Please reproduce exactly the lines from the start of the records through the one containing "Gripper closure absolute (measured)", and nothing more.

(Collected data)
━━━━━━━━━━

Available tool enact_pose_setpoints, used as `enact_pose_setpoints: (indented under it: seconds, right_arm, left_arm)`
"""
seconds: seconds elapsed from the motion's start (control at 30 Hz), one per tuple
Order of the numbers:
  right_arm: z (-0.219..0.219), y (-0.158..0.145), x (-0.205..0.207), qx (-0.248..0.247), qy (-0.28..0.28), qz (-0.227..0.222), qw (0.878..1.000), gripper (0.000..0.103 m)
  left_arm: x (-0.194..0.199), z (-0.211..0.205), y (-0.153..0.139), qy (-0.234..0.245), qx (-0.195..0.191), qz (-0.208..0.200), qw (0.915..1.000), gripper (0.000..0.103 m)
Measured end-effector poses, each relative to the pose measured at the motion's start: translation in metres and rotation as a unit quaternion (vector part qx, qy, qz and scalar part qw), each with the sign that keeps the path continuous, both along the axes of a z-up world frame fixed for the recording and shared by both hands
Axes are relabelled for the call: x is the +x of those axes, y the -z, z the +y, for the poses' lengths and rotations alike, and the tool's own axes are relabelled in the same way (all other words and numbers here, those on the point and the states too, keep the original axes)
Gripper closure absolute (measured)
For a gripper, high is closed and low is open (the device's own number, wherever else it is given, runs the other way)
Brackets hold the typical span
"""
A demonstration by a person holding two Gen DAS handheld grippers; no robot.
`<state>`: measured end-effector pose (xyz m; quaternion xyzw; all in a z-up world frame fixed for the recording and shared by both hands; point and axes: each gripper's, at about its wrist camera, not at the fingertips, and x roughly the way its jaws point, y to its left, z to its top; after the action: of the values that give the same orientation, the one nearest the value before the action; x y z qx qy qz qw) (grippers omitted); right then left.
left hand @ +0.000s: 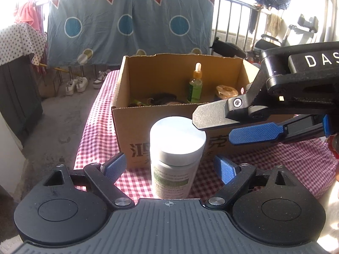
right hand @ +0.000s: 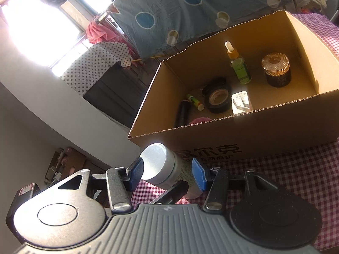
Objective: Organize rigid objects
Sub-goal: 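Move the right tool to the white pill bottle and close on it, then lift the white pill bottle into the box and open the right tool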
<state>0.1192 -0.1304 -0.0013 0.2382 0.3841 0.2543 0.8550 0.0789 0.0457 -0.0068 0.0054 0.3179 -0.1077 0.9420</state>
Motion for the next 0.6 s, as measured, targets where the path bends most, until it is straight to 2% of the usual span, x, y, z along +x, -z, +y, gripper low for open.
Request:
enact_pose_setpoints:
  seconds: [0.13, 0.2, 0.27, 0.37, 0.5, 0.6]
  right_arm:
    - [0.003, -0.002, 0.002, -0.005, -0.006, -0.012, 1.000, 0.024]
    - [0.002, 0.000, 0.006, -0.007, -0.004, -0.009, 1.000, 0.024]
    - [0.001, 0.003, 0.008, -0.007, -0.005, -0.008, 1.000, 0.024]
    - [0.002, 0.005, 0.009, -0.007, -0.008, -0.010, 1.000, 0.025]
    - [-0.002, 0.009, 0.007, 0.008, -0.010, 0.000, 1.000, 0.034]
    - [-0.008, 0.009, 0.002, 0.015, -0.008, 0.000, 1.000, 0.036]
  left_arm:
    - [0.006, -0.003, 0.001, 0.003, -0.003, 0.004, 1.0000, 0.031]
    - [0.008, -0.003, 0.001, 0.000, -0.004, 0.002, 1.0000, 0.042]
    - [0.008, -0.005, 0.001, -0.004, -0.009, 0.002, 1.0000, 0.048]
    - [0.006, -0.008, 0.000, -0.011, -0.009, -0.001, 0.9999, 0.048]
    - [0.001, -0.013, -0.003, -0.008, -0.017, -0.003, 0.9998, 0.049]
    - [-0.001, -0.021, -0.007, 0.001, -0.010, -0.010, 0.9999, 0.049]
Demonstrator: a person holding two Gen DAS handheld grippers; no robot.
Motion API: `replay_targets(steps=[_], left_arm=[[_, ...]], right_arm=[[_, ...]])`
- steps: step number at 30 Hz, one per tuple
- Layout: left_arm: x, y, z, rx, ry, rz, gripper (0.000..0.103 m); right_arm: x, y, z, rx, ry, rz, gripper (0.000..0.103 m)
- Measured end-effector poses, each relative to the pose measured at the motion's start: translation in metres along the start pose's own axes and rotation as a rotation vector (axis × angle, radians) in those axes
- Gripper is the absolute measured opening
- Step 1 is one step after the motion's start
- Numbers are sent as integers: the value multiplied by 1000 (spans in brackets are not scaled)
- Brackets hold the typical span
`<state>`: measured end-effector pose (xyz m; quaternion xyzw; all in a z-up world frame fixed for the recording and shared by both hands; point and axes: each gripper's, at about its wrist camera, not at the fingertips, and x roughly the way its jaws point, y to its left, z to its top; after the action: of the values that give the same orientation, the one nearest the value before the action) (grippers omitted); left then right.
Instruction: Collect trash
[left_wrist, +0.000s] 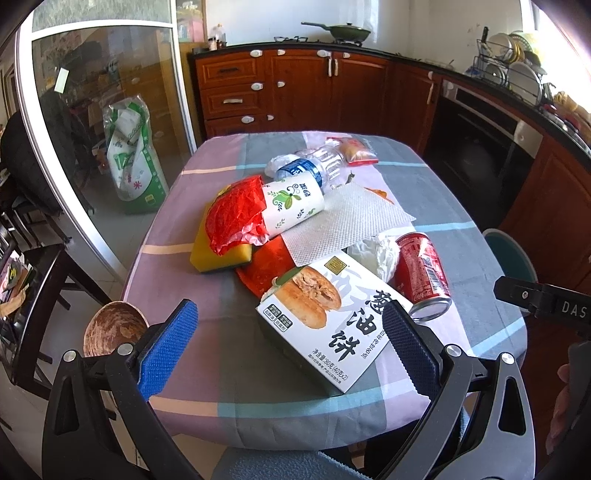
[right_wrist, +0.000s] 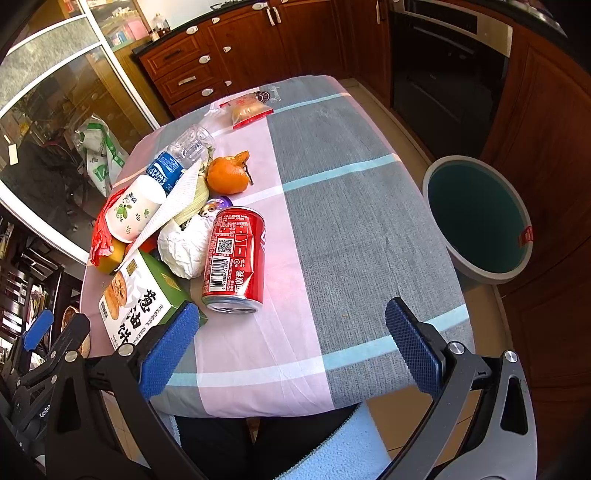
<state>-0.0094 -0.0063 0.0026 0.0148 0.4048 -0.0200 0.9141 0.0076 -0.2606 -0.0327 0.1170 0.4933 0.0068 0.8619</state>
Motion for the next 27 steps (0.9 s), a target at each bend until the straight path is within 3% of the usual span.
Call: replay_targets(steps=[27], left_arm=[[6,3,0,-20,35,-29,100]], right_arm=[[-2,6,4,-18,2,-22,97]])
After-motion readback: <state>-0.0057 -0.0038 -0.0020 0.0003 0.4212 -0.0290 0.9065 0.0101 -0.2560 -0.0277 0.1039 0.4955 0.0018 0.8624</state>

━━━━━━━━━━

Output:
Available tool enact_pose_setpoints, used as `enact_pose_setpoints: (indented under it: seconds, right_arm, left_arm)`
"""
seconds: seconds elapsed from the motion's start (control at 30 Hz), one per tuple
Order of the numbers:
  right_arm: z (-0.219..0.219), y (-0.158..0.145), x (-0.205..0.207), qx (-0.248..0.247), qy (-0.28..0.28), qz (-0.227..0.222), qw (0.878..1.000), gripper (0.000..0.103 m)
  left_arm: x (-0.194..0.199), z (-0.211..0.205), y (-0.153..0.139), qy (-0.234..0.245), qx (-0.195..0.191), qz (-0.208..0.200), qw (0.915..1.000), gripper (0.000..0.103 m)
Measured end-effector poses, each relative to the pose measured at the motion's start: translation in metres and rotation as a unit quaternion (vector part qx, qy, qz and scalar part qw), each with the sign that keeps the path continuous, both along the axes of a z-up world frame fixed for the recording and shared by both hands
Axes are relabelled for the call: x is the +x of those axes, y the -z, z the +y, for the poses' lengths and rotations alike, and the tool's own axes are relabelled in the same way (all other words and numbers here, those on the point and the states too, keep the original axes)
Gripper closure absolute (measured)

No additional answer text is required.